There was here a deep and long pause. Cuddie was probably engaged in regretting the rejection of his mistress’s bounty, and Henry Morton in considering from what motives, or upon what conditions, Miss Bellenden had succeeded in procuring the interference of Lord Evandale in his favour.

Was it not possible, suggested his awakening hopes, that he had construed her influence over Lord Evandale hastily and unjustly? Ought he to censure her severely, if, submitting to dissimulation for his sake, she had permitted the young nobleman to entertain hopes which she had no intention to realize?
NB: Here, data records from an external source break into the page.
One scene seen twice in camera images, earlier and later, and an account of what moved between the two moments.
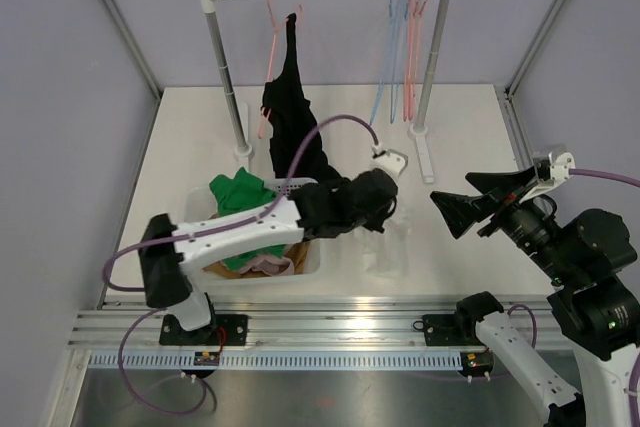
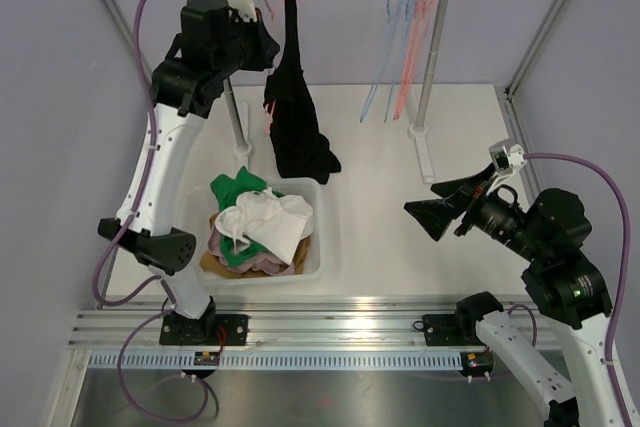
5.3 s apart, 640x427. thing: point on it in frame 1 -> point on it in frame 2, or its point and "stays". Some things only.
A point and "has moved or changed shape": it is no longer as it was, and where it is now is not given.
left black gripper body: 375,221 -> 246,49
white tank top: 385,253 has moved or changed shape
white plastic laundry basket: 200,205 stays
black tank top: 290,118 stays
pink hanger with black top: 276,32 -> 271,16
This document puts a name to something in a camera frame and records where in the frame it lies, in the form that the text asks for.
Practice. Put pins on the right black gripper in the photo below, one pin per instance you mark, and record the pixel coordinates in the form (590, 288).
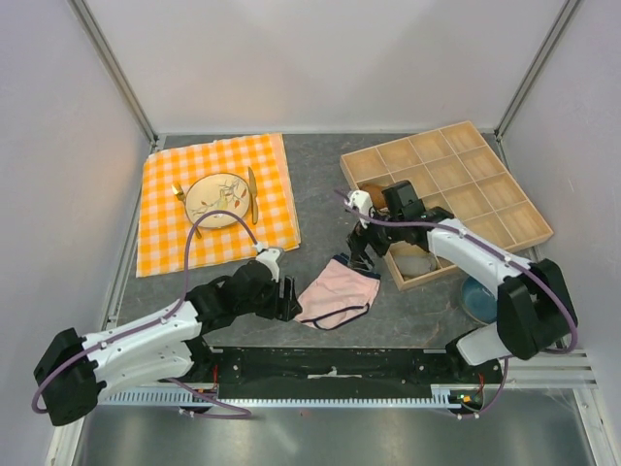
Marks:
(360, 237)

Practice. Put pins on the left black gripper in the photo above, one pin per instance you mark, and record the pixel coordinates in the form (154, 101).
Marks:
(287, 307)

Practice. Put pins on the pink underwear navy trim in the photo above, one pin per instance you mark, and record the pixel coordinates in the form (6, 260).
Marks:
(339, 295)

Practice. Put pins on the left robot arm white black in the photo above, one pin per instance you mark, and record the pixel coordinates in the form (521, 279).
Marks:
(77, 372)

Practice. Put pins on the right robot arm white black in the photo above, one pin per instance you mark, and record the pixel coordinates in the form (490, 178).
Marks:
(534, 308)

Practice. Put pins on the grey rolled cloth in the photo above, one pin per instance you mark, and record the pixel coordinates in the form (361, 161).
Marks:
(413, 266)

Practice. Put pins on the brown rolled cloth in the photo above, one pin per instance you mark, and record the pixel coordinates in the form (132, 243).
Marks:
(375, 192)

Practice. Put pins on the gold knife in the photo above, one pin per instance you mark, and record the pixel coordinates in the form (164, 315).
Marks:
(253, 190)

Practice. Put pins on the wooden compartment tray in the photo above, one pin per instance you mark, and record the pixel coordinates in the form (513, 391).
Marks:
(453, 167)

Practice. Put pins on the blue ceramic bowl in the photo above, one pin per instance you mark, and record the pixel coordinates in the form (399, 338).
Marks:
(478, 302)

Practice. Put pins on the beige floral plate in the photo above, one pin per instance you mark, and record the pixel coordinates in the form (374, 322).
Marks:
(218, 192)

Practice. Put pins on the orange white checkered cloth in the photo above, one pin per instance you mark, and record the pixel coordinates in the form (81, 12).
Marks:
(168, 242)

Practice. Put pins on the gold fork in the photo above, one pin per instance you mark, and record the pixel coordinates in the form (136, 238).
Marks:
(180, 195)

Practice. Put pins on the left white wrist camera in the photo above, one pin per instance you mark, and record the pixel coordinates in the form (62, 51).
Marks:
(270, 257)

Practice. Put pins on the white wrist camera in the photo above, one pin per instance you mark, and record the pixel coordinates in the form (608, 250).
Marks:
(270, 257)
(359, 201)

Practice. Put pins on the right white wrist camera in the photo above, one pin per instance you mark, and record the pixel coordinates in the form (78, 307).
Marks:
(359, 201)

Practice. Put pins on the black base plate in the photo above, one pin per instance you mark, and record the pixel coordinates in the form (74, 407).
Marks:
(284, 374)

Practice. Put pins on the white slotted cable duct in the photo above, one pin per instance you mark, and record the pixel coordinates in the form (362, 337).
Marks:
(171, 396)
Or what if she had appealed to the generosity which Lord Evandale was supposed to possess, and had engaged his honour to protect the person of a favoured rival?

Still, however, the words which he had overheard recurred ever and anon to his remembrance, with a pang which resembled the sting of an adder.

“Nothing that she could refuse him! — was it possible to make a more unlimited declaration of predilection? The language of affection has not, within the limits of maidenly delicacy, a stronger expression. She is lost to me wholly, and for ever; and nothing remains for me now, but vengeance for my own wrongs, and for those which are hourly inflicted on my country.”

Apparently, Cuddie, though with less refinement, was following out a similar train of ideas; for he suddenly asked Morton in a low whisper —“Wad there be ony ill in getting out o’ thae chields’ hands an ane could compass it?”

“None in the world,” said Morton; “and if an opportunity occurs of doing so, depend on it I for one will not let it slip.”

“I’m blythe to hear ye say sae,” answered Cuddie. “I’m but a puir silly fallow, but I canna think there wad be muckle ill in breaking out by strength o’ hand, if ye could mak it ony thing feasible. I am the lad that will ne’er fear to lay on, if it were come to that; but our auld leddy wad hae ca’d that a resisting o’ the king’s authority.”

“I will resist any authority on earth,” said Morton, “that invades tyrannically my chartered rights as a freeman; and I am determined I will not be unjustly dragged to a jail, or perhaps a gibbet, if I can possibly make my escape from these men either by address or force.”

“Weel, that’s just my mind too, aye supposing we hae a feasible opportunity o’ breaking loose. But then ye speak o’ a charter; now these are things that only belang to the like o’ you that are a gentleman, and it mightna bear me through that am but a husbandman.”

“The charter that I speak of,” said Morton, “is common to the meanest Scotchman. It is that freedom from stripes and bondage which was claimed, as you may read in Scripture, by the Apostle Paul himself, and which every man who is free-born is called upon to defend, for his own sake and that of his countrymen.”

“Hegh, sirs!” replied Cuddie, “it wad hae been lang or my Leddy Margaret, or my mither either, wad hae fund out sic a wiselike doctrine in the Bible! The tane was aye graning about giving tribute to Caesar, and the tither is as daft wi’ her whiggery. I hae been clean spoilt, just wi’ listening to twa blethering auld wives; but if I could get a gentleman that wad let me tak on to be his servant, I am confident I wad be a clean contrary creature; and I hope your honour will think on what I am saying, if ye were ance fairly delivered out o’ this house of bondage, and just take me to be your ain wally-de-shamble.”

“My valet, Cuddie?” answered Morton; “alas! that would be sorry preferment, even if we were at liberty.”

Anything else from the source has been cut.